Selain delapan film di atas, program panel discussion akan membahas topik-topik berikut:

– Film Outlook – Industri film Indonesia dari tahun 2016, era pandemik, hingga potensi yang mungkin terjadi pasca pandemik.
– Women in Film Industry.
– The Directors – Festivals and the Pathway to Success.
– Asia Documentary Filmmakers, diikuti dengan sesi tanya jawab bersama Programmer Sundance Festival, Kim Yutani & Heidi Zwicker.
– Indonesian Short Filmmaking.

Sundance Institute juga menghadirkan kompetisi film pendek, yang dimana pengumuman pemenang Jury Award for Best Short Film di Short Film Competition akan diumumkan di TikTok live streaming (@SundanceFFAsia) pada hari Sabtu 25 September, bersamaan dengan pengumuman Honorary Mention.

Terakhir, sebagai upaya untuk menjangkau komunitas regional, Feature Film Program dari Sundance Institute akan menyelenggarakan pelatihan intensif yang akan dilaksanakan selama dua hari secara virtual.
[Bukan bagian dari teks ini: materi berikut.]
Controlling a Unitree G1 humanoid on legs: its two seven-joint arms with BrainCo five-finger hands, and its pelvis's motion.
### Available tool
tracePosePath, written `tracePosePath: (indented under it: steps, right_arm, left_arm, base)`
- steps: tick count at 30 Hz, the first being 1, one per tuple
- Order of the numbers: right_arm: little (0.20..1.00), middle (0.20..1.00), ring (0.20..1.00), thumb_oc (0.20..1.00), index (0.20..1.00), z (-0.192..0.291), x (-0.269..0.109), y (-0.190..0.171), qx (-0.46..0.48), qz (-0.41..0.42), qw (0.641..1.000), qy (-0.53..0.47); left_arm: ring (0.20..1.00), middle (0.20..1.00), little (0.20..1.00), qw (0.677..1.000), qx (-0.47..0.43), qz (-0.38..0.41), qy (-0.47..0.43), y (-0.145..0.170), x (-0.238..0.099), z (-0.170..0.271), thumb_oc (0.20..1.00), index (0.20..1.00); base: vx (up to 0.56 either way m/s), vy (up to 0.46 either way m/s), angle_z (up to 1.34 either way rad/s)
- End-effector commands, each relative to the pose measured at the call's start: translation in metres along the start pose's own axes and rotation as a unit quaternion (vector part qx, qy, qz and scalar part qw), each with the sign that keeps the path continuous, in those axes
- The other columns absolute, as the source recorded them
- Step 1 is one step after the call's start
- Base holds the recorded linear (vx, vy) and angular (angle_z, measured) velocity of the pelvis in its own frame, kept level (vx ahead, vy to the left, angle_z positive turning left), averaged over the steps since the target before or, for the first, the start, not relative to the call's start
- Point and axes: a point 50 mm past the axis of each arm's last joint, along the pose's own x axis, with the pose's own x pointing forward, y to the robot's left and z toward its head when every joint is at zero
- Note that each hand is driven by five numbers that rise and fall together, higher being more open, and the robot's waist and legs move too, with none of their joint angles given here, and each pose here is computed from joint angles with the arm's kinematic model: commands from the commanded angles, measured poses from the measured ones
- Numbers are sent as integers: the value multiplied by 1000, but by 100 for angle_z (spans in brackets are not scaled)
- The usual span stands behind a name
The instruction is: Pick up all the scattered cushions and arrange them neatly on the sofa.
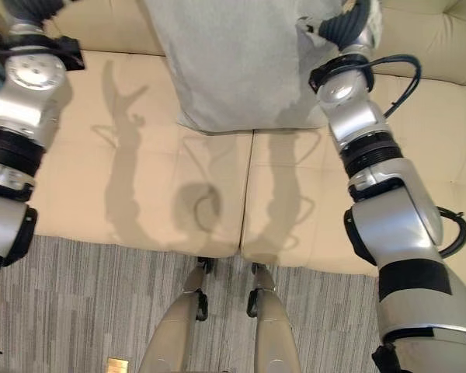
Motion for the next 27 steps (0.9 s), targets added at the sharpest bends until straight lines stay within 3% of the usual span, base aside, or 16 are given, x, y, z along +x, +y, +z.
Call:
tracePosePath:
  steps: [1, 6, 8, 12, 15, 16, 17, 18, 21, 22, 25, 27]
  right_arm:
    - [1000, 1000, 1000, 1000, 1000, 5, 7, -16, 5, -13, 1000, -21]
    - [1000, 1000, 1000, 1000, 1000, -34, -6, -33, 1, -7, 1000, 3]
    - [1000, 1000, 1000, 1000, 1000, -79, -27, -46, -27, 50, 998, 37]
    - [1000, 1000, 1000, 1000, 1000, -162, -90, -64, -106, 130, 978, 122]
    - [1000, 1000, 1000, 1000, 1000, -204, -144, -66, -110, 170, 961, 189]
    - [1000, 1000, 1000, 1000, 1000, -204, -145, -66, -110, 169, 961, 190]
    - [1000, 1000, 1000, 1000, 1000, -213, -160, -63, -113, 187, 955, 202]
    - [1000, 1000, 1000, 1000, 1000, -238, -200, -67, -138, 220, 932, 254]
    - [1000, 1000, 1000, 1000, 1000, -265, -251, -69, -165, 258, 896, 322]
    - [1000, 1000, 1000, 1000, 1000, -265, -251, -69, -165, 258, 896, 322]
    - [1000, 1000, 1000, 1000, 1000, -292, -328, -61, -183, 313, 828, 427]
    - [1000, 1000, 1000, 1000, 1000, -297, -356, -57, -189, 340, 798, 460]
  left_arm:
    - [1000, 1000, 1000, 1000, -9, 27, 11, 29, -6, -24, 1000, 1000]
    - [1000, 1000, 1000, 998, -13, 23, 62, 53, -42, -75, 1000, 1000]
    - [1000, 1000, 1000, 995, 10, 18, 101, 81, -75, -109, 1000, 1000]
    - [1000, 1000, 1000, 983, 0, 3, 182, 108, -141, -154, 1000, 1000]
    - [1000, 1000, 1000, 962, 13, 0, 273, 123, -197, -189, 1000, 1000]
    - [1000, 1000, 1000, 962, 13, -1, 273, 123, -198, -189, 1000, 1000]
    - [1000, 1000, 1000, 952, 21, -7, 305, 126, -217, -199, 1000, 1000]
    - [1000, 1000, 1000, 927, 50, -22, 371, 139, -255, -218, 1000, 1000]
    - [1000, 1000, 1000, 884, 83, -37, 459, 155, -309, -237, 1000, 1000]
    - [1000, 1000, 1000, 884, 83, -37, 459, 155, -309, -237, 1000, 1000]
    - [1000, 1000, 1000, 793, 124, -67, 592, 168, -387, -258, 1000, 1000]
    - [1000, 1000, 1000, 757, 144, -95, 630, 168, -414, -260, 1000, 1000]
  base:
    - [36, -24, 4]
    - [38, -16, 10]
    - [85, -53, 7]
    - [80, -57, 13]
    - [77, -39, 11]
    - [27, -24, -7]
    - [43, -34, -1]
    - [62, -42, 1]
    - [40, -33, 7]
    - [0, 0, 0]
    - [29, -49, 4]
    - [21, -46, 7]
Pelatihan yang dirancang secara personal dan khusus ini bertujuan untuk menemukan bakat-bakat baru di Asia Tenggara dan menghubungkan mereka kepada para pakar di industri perfilman. Adapun filmmaker yang telah mendaftar dan terpilih untuk program ini adalah: Lucky Kuswandi (Indonesia), Sabrina Rochelle Kalangie (Indonesia), Khozy Rizal (Indonesia), Sonny Calvento (Filipina), Kris Ong (Singapura), dan Lomorpich Rithy (Kamboja).